#### [WHAT YOU NEED TO DO]
Below are records. Find each line in them that holds the word "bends" and copy it.

• • • • •

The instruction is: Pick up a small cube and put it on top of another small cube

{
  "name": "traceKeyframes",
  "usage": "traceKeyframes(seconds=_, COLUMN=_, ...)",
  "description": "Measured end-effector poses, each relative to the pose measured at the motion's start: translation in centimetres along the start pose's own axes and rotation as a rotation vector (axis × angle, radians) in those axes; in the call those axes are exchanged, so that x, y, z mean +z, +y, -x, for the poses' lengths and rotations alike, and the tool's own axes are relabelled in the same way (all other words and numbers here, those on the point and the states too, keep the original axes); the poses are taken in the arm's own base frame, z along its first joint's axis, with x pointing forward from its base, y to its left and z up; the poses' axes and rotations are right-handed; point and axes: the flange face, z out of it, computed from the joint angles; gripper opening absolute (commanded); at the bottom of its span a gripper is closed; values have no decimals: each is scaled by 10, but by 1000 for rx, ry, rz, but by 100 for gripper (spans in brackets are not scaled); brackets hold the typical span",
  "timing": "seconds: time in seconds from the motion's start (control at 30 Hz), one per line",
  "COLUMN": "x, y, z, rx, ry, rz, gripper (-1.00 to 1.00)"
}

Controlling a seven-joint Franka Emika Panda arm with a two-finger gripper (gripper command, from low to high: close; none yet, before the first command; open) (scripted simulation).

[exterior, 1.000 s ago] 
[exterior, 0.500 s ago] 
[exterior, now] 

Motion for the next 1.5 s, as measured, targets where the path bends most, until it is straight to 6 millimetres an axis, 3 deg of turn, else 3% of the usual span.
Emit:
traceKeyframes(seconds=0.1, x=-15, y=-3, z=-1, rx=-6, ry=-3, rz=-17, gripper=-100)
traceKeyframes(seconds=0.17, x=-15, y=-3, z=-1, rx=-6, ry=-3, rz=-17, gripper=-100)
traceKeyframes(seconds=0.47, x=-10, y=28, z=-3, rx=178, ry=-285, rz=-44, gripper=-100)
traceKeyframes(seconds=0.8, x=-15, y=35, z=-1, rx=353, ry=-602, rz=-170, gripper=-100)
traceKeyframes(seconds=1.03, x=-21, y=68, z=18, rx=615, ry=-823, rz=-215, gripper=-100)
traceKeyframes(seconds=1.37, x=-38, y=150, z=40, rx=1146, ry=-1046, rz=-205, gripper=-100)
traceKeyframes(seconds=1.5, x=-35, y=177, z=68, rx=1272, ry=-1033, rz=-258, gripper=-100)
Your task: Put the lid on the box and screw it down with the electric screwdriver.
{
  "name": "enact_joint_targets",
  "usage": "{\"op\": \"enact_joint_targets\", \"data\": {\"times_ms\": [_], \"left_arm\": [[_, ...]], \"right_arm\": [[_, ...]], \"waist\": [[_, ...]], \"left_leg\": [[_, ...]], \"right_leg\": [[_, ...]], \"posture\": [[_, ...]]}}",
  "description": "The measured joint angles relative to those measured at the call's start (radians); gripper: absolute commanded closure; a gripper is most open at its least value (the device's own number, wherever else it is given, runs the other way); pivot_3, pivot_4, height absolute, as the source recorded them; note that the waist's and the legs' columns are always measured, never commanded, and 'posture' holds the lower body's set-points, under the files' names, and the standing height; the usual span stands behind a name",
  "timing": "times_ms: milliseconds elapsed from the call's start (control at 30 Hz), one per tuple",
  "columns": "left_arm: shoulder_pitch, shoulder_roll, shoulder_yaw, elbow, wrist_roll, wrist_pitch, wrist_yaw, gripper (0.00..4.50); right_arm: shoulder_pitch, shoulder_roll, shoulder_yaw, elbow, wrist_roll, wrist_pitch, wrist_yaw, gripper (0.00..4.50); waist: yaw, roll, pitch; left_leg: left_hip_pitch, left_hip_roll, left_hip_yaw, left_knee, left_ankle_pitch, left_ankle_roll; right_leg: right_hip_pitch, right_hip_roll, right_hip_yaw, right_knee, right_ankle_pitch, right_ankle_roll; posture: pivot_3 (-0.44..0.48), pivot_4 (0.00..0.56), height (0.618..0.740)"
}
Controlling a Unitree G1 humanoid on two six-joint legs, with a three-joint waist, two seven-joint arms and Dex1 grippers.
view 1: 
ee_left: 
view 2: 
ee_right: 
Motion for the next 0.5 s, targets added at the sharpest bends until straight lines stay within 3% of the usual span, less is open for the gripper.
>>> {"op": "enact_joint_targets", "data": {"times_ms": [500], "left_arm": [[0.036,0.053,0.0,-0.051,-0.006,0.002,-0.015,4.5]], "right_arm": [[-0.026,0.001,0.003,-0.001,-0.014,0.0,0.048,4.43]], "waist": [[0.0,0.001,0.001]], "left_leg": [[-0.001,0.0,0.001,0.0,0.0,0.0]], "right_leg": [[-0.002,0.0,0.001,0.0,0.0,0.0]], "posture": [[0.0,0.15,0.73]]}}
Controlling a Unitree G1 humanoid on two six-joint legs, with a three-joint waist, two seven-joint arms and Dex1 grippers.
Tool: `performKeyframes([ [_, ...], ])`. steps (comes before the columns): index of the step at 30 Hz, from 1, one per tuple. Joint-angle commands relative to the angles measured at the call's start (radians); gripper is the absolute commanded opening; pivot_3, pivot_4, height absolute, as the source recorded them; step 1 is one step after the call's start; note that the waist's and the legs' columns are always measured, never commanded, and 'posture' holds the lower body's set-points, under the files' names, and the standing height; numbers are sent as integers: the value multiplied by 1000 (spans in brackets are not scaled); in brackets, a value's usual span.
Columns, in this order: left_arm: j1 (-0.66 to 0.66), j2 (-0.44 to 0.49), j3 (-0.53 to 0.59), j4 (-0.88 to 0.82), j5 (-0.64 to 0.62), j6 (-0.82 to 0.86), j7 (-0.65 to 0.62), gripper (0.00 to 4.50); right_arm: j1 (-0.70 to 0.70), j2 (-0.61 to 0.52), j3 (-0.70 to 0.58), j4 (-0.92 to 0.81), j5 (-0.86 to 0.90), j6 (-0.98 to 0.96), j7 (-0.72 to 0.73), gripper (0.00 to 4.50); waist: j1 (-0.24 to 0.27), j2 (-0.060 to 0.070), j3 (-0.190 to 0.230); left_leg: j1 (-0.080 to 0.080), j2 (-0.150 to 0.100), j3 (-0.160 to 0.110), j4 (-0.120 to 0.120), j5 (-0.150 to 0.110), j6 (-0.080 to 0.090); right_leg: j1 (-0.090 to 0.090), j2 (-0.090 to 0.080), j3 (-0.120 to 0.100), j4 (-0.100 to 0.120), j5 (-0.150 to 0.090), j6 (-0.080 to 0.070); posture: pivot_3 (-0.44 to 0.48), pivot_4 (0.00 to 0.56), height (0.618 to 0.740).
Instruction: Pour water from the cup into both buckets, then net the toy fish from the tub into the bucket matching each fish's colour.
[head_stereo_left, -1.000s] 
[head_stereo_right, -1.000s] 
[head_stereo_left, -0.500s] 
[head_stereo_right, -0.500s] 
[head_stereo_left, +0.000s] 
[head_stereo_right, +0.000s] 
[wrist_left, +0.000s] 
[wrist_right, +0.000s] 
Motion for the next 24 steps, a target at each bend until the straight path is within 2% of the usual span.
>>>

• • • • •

#### [ANSWER AREA]
Motion for the next 1.5 s, as measured, targets where the path bends most, until it is straight to 6 millimetres an axis, 3 deg of turn, else 3% of the usual span.
Motion for the next 0.5 s, targets added at the sharpest bends until straight lines stay within 3% of the usual span, less is open for the gripper.

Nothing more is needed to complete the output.